Марио

Михаил Поторак
Тот  не знает, что такое истинное одиночество духа, кто никогда не был меланхолическим хомяком!  Сравнить ли, скажем, комариный чих с рёвом труб архангеловых?  Так не сравнить и вялые, надуманные попытки обособленья от мира, предпринимаемые, например, людьми, с тою гулкою бездонною пустотой, в которой обретаются некоторые хомяки.
Мимо всех вселенная  шевелится и грохочет, а мимо них – замирает… Всё замирает, каменеет, нишкнёт, и только в этом  страшном покое подёргивается бессмысленно и печально маленький волосатый нос…
… На этом месте Марио не выдержал и всхлипнул. «Мамочки!» - подумал он – «Мамочки мои дорогие! Жизнь моя! Иль ты приснилась мне?»
Меланхолия, овладевшая Марио, не имела ясной причины. Просто вдруг накатило.
«На птичий рынок снесите меня!

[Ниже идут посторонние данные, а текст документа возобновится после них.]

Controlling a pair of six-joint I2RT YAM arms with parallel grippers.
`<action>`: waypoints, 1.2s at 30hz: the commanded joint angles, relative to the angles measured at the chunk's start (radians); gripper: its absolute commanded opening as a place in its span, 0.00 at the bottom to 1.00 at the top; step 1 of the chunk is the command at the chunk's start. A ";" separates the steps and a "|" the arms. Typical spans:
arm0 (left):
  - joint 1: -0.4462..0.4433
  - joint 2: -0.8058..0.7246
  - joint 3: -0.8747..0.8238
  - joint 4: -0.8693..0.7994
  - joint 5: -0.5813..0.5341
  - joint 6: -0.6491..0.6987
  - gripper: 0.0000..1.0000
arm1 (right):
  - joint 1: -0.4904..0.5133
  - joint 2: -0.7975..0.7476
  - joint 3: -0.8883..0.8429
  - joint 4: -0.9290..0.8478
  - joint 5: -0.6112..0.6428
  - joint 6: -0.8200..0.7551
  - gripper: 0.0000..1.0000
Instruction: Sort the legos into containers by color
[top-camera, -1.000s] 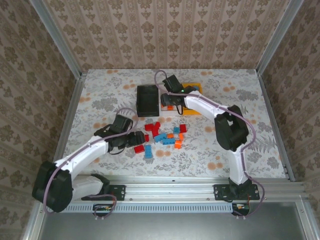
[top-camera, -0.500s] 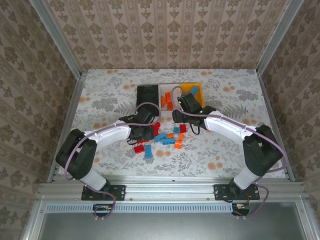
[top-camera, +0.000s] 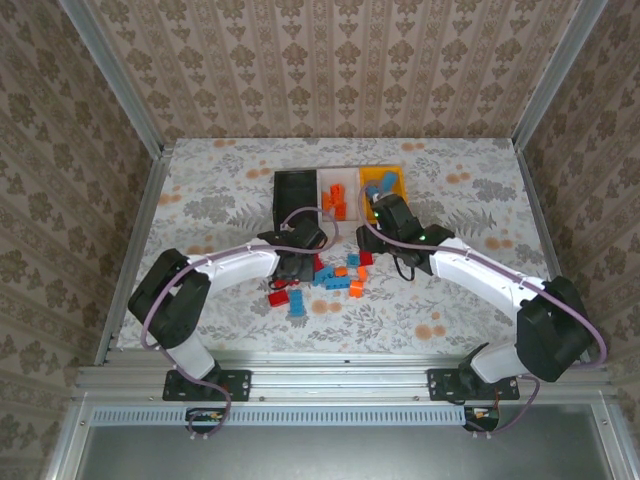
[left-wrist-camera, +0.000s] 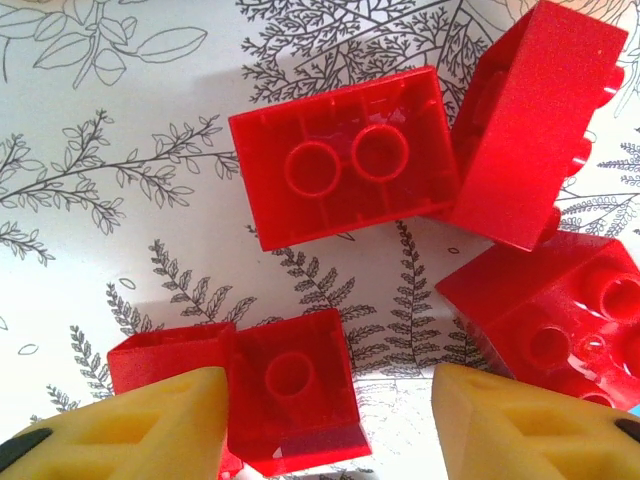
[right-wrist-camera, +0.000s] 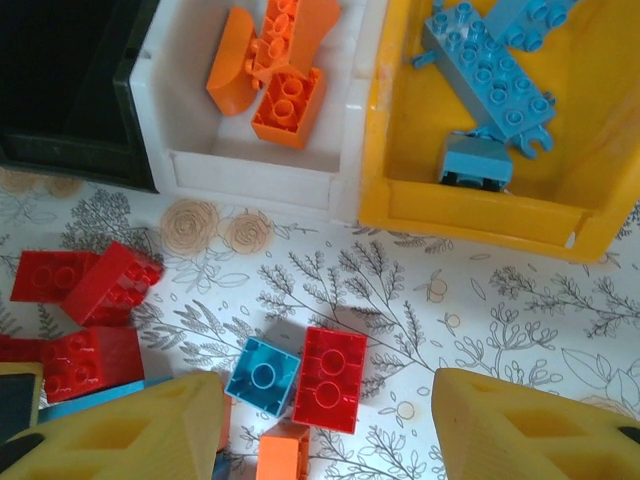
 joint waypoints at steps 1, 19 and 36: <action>-0.011 -0.044 -0.021 -0.046 -0.050 -0.060 0.62 | -0.006 -0.043 -0.020 0.003 0.027 -0.001 0.59; -0.012 0.006 -0.065 0.063 0.015 -0.113 0.58 | -0.006 -0.069 -0.053 0.008 0.026 0.000 0.59; -0.072 0.049 0.023 0.014 -0.047 -0.064 0.46 | -0.019 -0.064 -0.084 0.027 0.020 -0.003 0.59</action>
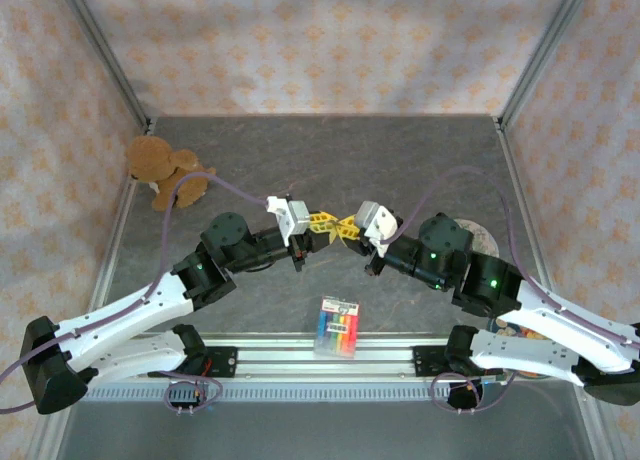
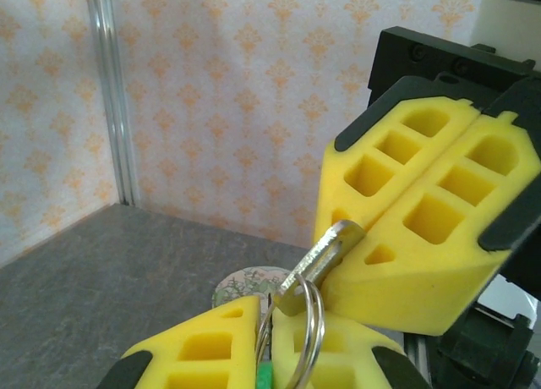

Выставьте меня на продажу  - посреди попугаев!!! Родите меня обратно в зоологический магазин!» - скорбь набегала яростными короткими фразами, и каждая обрывалась хриплым восклицательным вздохом. Марио укусил яблоко,  плюнул, укусил поилку, укусил потолок, упал на спину, перевернулся, встал на задние лапы и совершил передними несколько отгонятельных движений: «Изыдите! Apage!” Виденья послушно отступили. Кроме одного…  Сквозь гневно-розовую пелену отчаянья, сквозь прутья узилища своего увидел Марио человеческий сосуд – стеклянную банку. В банке сидел другой Марио – чуть поменьше и не такой коричневый. Судя по тому, как демонстративно он глядел в другую сторону, этот другой был девочкой. Да! Да!!!
Слабые коготки неверия ещё пытались удержать уползающую тоску: «Может, это они не мне купили? Может, просто поставили тут свою дурацкую банку, а потом заберут?»
Но тело уже легко пружинилось, неслось к колесу, неслось в колесе, быстро-быстро  лазало по стенкам, а глаза стали шалые, глупые и почему-то совершенно косые…
Девочка наконец обратила внимание на Марио – посмотрела серьёзно и строго, вздохнула, отвернулась и продолжила умыванье.